Wednesday, July 6, 2011

Members of a private club do not have a First Amendment free-association right to smoke in their club, the Alaska Supreme Court has ruled.

The state’s high court ruled that a city smoking ban regulates conduct, not any protected form of association.

In October 2001 the city and borough of Juneau passed its first ordinance limiting smoking in certain public places to combat second-hand smoke. Through the years the city has amended its ordinance several times, including in 2008 when it extended the ban on private clubs that sell alcohol or food.

The Fraternal Order of Eagles, Juneau-Douglas Aerie 4200 and several of its members sued in state court in July 2008, contending that the amended ordinance violated their First Amendment free-association rights. The plaintiffs also alleged that the law violated their right to privacy under the Alaska Constitution.

In 2009, an Alaska Superior Court dismissed the plaintiffs’ claims and upheld the anti-smoking law. On July 1, the Alaska Supreme Court affirmed in Fraternal Order of Eagles, Juneau-Douglas Aerie 4200 v. City and Borough of Juneau.
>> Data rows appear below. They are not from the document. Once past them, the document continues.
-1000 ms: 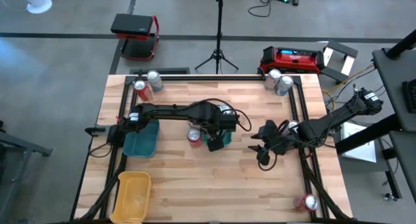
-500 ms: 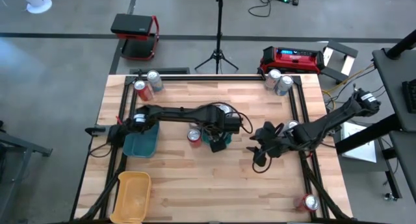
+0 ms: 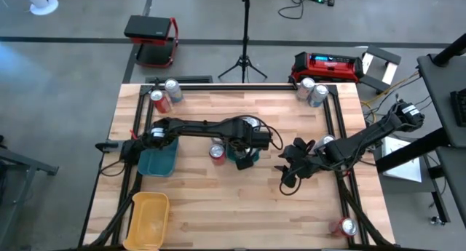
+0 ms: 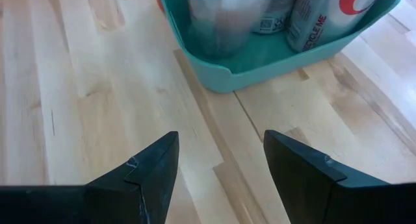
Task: Sort soda cans
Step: Put the left red-silver soda can into the light green bin, then put the bottom red-silver soda can into the light green bin
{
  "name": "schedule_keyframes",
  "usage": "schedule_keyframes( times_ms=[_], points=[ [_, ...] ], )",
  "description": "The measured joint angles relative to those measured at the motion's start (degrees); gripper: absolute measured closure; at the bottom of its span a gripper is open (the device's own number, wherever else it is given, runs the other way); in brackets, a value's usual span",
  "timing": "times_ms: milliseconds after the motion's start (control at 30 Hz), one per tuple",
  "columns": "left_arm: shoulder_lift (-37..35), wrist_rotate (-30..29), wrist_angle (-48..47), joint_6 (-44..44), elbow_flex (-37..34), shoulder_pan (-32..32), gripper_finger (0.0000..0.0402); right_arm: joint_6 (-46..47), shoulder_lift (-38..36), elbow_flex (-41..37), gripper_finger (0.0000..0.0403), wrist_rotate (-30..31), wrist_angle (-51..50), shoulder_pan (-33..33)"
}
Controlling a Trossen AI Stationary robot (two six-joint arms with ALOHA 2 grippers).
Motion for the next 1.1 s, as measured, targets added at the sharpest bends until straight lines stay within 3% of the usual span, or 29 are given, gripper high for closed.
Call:
schedule_keyframes(
  times_ms=[367, 567, 667, 900, 1100],
  points=[
    [0.0, 0.0, 0.0, 0.5, 0.1, 0.0, 0.0088, 0.0, 0.0, 0.0, 0.0181, 0.2, 0.0, -0.1],
    [-1.7, 0.0, 0.0, 1.0, 0.1, -0.1, 0.0095, 2.2, 0.7, 0.0, 0.0181, 8.5, 0.0, -1.3],
    [-3.3, 0.0, -0.4, 1.0, 0.1, -0.4, 0.0096, 4.5, 2.1, 0.0, 0.0179, 8.6, 0.6, -3.8],
    [-9.1, -4.0, 0.1, 1.0, 0.1, -2.7, 0.0096, 1.9, 5.7, 0.0, 0.0127, 6.0, 2.1, -8.4],
    [-13.8, -8.2, 0.6, 0.0, 0.1, -5.8, 0.0096, -7.8, 12.3, -0.1, 0.0100, 7.8, 4.2, -12.8]
  ],
)
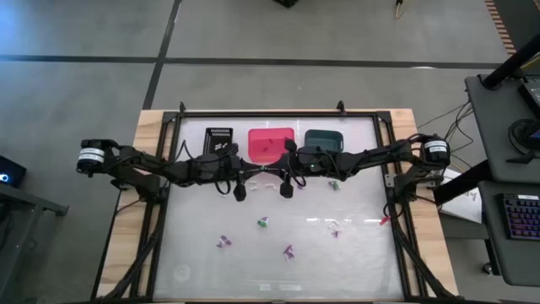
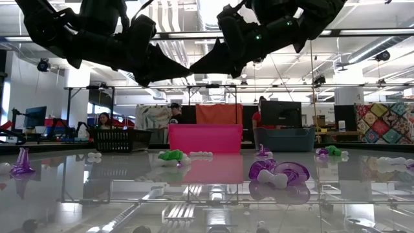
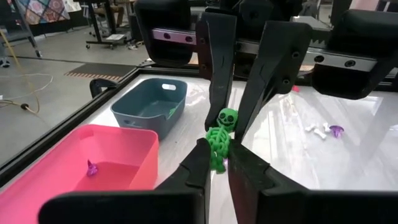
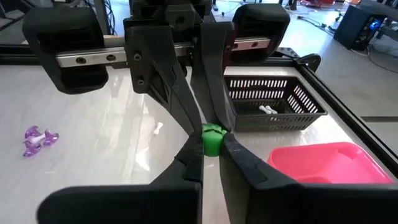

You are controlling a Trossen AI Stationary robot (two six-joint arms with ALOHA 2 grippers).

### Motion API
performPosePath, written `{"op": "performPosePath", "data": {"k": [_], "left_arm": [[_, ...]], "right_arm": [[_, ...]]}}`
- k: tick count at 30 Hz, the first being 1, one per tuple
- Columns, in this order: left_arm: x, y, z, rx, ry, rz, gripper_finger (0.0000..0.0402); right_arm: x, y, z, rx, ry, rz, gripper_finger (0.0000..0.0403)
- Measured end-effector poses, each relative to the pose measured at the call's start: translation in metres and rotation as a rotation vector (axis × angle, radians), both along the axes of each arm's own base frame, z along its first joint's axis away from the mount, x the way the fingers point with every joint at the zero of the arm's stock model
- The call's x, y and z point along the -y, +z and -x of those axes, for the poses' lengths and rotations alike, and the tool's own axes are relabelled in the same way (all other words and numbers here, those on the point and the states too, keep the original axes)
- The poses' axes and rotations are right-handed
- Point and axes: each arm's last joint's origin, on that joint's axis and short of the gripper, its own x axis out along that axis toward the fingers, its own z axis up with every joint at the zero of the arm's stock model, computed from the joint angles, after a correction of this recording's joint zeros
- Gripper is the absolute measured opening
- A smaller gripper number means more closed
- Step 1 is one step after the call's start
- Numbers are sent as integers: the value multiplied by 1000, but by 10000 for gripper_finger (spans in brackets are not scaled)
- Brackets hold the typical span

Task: Sort Halloween decoration
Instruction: Put the green skeleton toy into the blue bin

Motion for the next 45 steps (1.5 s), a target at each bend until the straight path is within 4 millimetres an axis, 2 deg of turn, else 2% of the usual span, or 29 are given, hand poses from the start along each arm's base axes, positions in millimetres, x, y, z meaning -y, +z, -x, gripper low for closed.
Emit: {"op": "performPosePath", "data": {"k": [5, 12, 17, 21, 28, 32, 35, 38, 45], "left_arm": [[0, 0, 0, 1, 0, 0, 41], [0, -1, 0, -9, 0, 3, 104], [0, -4, 1, -42, 1, 13, 139], [0, -9, 3, -104, 8, 45, 150], [0, -14, 8, -177, 20, 87, 151], [1, -12, 9, -173, 20, 88, 151], [1, -11, 9, -171, 20, 86, 151], [1, -11, 11, -185, 20, 86, 151], [1, -12, 21, -296, 20, 96, 151]], "right_arm": [[0, 0, 0, 1, 0, -4, 15], [1, 0, 1, -8, -5, -14, 14], [15, -1, 9, -102, -60, -60, 14], [39, 0, 24, -263, -206, -162, 13], [81, 1, 61, -558, -634, -403, 13], [95, -2, 76, -620, -775, -512, 13], [102, -6, 81, -619, -828, -530, 15], [105, -9, 84, -624, -847, -531, 36], [107, -9, 86, -621, -875, -510, 117]]}}
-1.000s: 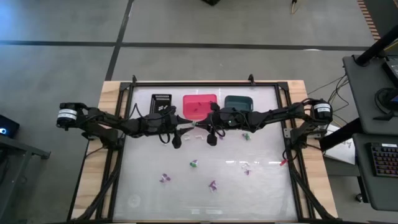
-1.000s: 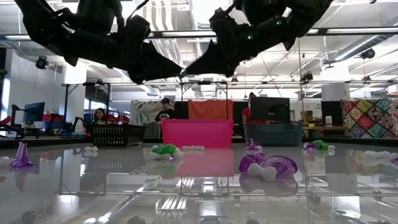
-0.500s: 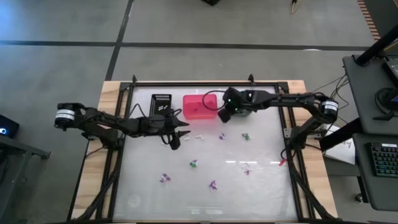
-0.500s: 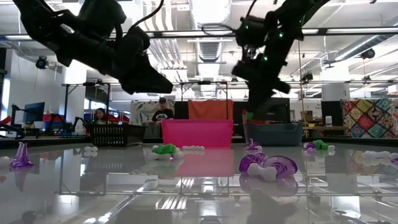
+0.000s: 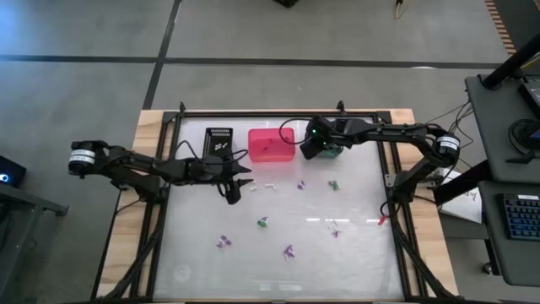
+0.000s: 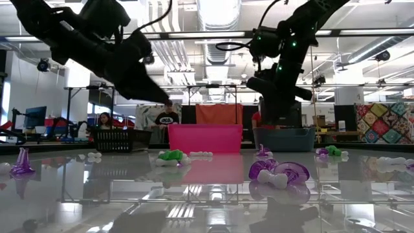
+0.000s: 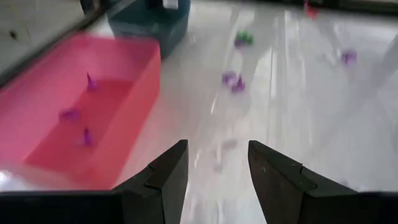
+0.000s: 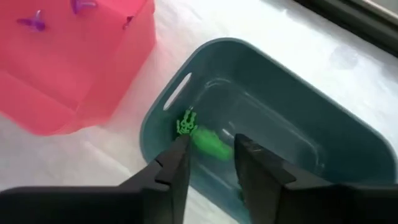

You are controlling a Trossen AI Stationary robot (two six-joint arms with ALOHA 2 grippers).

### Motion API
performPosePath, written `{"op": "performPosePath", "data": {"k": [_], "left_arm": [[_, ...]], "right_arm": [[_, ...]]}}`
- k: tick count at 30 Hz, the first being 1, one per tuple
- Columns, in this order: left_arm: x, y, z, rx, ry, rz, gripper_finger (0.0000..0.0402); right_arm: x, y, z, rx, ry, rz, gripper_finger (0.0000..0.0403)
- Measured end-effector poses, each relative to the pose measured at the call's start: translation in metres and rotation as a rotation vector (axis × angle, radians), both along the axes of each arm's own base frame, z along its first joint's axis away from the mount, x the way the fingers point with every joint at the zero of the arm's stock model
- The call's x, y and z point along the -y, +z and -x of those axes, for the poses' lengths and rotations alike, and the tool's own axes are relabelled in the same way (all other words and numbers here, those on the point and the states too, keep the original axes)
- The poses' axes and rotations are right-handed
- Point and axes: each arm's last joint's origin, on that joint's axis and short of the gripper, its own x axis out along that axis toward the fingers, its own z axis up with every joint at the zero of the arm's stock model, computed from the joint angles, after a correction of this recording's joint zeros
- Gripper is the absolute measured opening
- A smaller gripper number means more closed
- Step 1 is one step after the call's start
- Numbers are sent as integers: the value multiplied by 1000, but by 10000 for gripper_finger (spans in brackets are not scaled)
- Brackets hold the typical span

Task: Sort Halloween decoration
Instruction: Put the green skeleton toy into the blue bin, then put the white bone toy into the black bin

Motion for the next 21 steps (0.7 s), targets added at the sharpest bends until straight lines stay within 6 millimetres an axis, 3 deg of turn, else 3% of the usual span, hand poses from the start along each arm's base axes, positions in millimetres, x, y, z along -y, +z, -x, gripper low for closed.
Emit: {"op": "performPosePath", "data": {"k": [6, 13, 21], "left_arm": [[2, 6, 7, -244, -50, 62, 151], [8, 4, 21, -584, -108, 92, 151], [15, -4, 29, -677, -144, 82, 151]], "right_arm": [[0, 0, 0, -9, -4, 17, 152], [0, 0, 0, -11, 3, 19, 159], [-2, -1, -1, -13, 13, 17, 159]]}}
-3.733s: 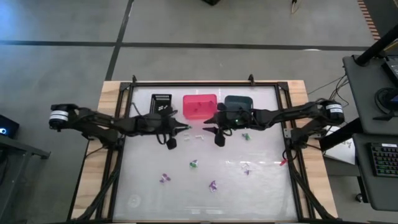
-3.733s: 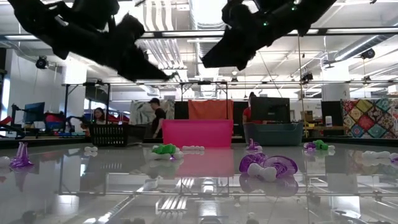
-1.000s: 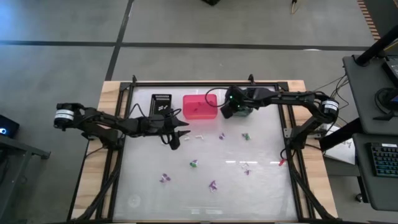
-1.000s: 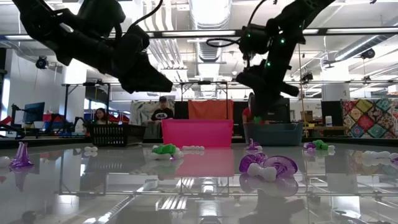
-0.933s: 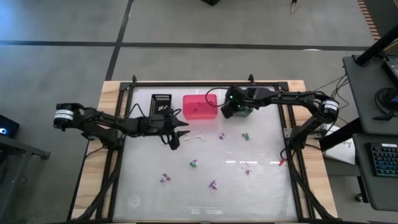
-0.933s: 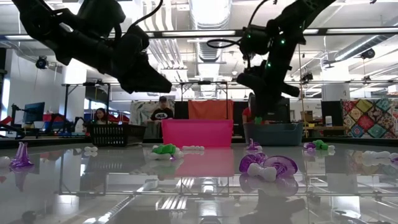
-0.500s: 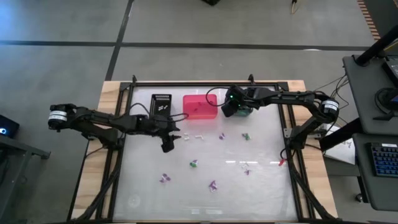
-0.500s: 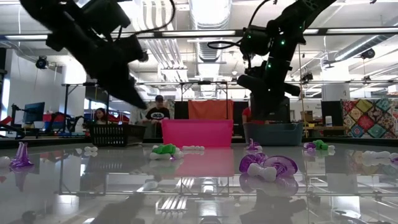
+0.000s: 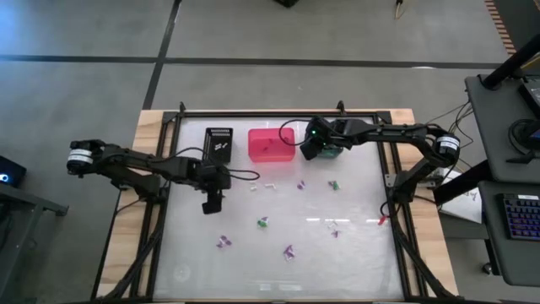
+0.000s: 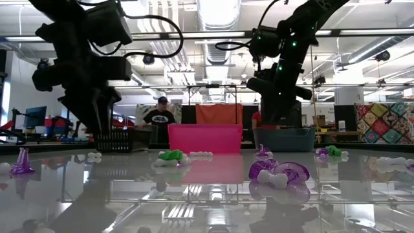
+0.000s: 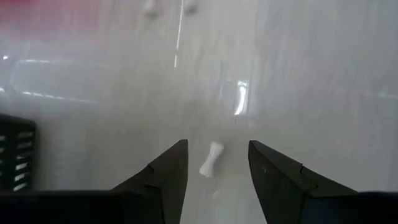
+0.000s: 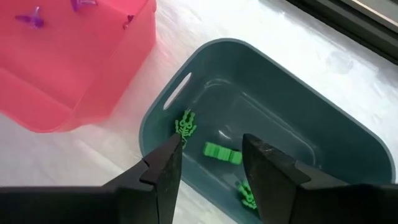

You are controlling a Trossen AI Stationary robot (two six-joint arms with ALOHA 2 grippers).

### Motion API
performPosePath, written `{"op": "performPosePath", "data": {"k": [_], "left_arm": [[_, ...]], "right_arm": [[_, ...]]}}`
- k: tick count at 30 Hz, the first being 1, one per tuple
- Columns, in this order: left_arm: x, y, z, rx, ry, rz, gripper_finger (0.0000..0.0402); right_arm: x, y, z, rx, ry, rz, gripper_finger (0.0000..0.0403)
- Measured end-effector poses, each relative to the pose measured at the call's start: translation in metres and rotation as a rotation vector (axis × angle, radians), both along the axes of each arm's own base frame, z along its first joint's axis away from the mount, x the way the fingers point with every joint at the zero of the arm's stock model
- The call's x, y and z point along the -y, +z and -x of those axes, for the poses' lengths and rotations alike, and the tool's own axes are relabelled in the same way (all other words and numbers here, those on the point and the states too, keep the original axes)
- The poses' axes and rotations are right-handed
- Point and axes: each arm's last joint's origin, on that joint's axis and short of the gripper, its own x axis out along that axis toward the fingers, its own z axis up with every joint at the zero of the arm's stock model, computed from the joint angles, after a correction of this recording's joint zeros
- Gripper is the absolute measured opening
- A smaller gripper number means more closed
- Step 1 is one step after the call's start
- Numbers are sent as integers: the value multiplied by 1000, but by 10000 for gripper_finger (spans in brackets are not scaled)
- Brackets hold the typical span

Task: Sort Halloween decoration
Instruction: Put the white bone toy into the black bin

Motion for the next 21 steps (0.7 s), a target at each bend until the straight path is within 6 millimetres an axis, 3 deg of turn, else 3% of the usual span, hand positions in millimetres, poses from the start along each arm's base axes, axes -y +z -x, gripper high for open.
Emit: {"op": "performPosePath", "data": {"k": [8, 16, 21], "left_arm": [[0, -3, 0, -10, 12, 4, 151], [0, -33, -8, -164, 22, 0, 151], [-1, -42, -10, -208, 32, -14, 140]], "right_arm": [[-2, 0, -1, 0, 8, 0, 157], [-3, 0, -2, 2, 11, 0, 159], [-3, 0, -2, 2, 11, -1, 158]]}}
The court noted that freedom of association encompasses two types of associations: intimate and expressive. Intimate association refers to individuals’ entering into close, intimate human relationships. Expressive association refers to individuals’ associating together to engage in First Amendment-protected activities. Intimate-association claims are grounded in either the First Amendment or the Constitution’s due-process clause.

The Alaska high court recognized that the First Amendment does protect individuals’ rights to enter into close, personal relationships.

The plaintiffs argued that the members had close relationships with other members and that the ordinance prohibiting them from smoking in the club amounted to the government “telling members to ‘go elsewhere.’” They also noted that 85% of the club members were smokers.

The government countered that the ordinance did not infringe on the relationships between members but only limited certain conduct at the club.

Siding with the city, the high court wrote: “The ordinance does not regulate the membership of Aerie 4200 or who may associate with whom; it only regulates the conduct of members in certain places.” The court said that “the First Amendment protects the ability to choose one’s intimate associates freely, not the ability to engage in any conduct in any place so long as one is interacting with his or her intimate associates.”

The court said several other courts across the country had rejected similar free-speech challenges to anti-smoking laws. It also rejected the state constitutional right-to-privacy claim.